■ What this task involves: Would you return the lines between the one holding "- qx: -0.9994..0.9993" and the one holding "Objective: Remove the", inclusive, and only those, exactly as they stand in the listing below?

■ Materials provided:
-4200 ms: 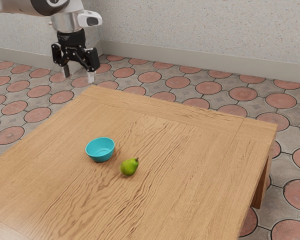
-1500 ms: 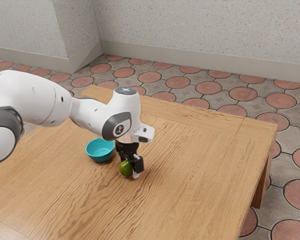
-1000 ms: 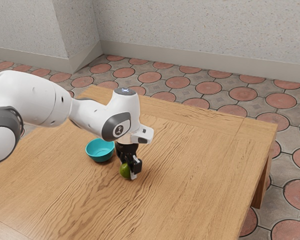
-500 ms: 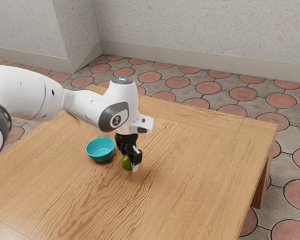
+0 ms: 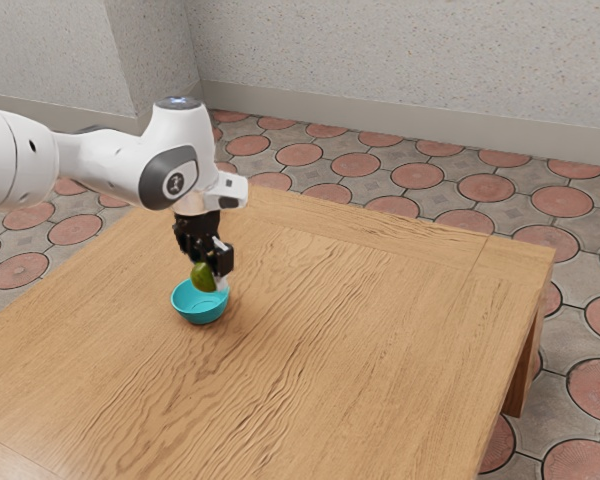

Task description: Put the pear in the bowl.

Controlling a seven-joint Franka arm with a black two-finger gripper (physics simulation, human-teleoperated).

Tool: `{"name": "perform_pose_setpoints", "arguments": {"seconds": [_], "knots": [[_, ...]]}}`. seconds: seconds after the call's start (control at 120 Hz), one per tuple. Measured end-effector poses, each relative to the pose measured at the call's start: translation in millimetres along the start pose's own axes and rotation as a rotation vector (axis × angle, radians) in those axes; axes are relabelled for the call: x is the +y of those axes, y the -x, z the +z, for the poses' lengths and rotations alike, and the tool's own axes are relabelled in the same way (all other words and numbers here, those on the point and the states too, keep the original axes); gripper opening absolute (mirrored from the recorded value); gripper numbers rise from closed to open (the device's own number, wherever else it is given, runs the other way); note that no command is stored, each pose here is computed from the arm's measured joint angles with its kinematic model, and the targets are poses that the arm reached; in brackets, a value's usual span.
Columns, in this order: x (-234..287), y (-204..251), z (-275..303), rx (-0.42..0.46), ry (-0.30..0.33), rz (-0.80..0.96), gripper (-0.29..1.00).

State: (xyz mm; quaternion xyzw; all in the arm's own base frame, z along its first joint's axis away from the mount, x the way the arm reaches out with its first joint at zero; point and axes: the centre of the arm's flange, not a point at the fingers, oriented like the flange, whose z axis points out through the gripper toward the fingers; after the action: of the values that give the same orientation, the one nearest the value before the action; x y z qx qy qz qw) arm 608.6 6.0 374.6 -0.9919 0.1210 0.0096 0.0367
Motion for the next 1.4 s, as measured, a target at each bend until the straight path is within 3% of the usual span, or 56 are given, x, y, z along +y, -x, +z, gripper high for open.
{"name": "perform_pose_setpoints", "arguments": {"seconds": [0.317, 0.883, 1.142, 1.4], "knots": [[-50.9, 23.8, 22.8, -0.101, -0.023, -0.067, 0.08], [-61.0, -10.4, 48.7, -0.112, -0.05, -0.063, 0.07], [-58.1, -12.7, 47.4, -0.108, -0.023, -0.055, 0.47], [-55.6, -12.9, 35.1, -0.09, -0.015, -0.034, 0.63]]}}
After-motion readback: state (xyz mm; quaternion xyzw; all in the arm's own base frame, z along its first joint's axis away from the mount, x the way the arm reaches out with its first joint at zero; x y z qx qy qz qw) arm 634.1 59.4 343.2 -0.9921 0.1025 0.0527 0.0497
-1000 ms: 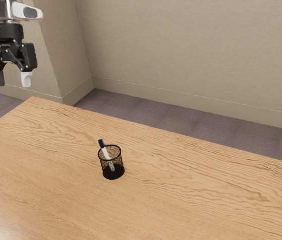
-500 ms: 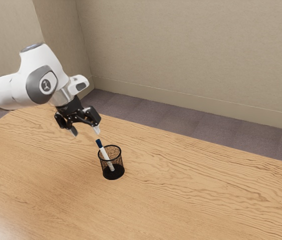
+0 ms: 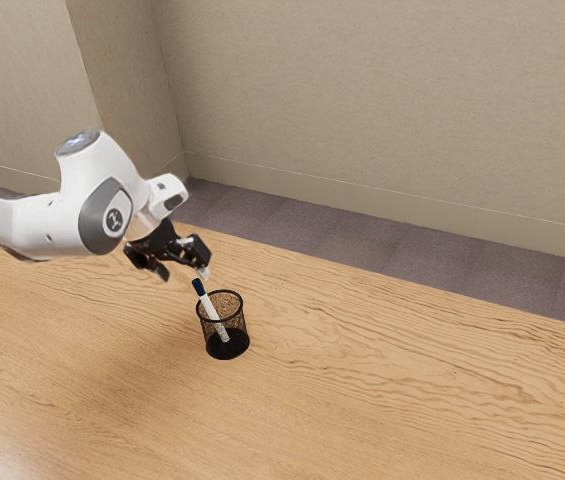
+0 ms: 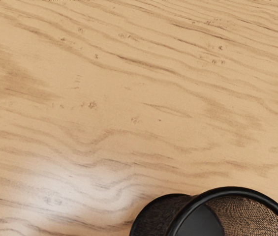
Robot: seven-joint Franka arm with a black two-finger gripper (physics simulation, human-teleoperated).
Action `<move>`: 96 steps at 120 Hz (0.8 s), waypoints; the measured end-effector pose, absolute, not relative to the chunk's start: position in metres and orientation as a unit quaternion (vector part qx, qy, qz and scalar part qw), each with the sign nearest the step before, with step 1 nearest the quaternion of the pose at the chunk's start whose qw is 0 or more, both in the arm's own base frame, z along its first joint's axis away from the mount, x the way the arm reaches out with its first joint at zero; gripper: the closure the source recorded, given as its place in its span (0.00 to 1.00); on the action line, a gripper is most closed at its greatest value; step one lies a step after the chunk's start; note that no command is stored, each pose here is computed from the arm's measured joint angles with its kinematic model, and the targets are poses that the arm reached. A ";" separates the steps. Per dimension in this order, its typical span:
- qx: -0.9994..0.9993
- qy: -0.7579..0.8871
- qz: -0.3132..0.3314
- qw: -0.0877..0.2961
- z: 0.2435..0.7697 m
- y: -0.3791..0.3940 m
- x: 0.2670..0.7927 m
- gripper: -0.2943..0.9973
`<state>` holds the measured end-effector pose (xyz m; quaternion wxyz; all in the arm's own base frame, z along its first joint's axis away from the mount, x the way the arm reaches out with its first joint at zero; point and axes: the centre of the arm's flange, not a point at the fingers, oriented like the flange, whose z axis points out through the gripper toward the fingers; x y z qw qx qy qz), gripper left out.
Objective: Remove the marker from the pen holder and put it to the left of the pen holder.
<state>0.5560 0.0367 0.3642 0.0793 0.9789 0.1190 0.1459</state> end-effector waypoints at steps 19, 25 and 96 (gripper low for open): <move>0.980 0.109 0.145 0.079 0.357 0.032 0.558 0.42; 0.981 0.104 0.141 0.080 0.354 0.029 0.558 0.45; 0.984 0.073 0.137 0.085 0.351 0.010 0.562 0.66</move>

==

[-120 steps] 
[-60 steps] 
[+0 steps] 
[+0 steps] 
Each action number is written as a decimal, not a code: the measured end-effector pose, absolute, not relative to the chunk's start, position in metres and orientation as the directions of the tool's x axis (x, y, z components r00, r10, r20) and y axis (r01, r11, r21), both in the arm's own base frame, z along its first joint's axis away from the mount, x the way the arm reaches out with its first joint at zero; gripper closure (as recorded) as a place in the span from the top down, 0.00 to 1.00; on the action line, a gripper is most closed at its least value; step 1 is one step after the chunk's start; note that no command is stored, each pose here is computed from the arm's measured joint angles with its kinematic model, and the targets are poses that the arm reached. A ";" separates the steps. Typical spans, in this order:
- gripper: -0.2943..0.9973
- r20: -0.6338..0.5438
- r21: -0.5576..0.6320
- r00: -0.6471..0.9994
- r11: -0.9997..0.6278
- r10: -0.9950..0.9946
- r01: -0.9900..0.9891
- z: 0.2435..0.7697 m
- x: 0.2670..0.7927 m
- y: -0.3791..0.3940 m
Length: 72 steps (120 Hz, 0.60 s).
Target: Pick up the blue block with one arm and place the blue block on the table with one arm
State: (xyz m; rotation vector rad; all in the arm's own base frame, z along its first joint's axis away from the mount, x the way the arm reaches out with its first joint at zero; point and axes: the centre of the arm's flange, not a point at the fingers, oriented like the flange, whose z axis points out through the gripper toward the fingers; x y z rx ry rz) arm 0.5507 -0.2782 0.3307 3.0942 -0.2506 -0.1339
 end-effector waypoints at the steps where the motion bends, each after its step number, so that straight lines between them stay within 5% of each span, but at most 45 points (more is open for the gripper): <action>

■ Written answer:
- qx: -0.9994..0.9993
- qy: -0.7579..0.8871
- qz: -0.3132..0.3314
- qw: -0.0877..0.2961
- z: 0.2435..0.7697 m
- y: -0.3791..0.3940 m
- x: 0.2670..0.7927 m
- gripper: -0.2943..0.9973
`<state>` holds the measured end-effector pose (xyz m; quaternion wxyz; all in the arm's own base frame, z along its first joint's axis away from the mount, x the way the arm reaches out with its first joint at zero; point and axes: the centre of the arm's flange, not a point at the fingers, oriented like the flange, whose z axis points out through the gripper toward the fingers; x y z qw qx qy qz), gripper left out.
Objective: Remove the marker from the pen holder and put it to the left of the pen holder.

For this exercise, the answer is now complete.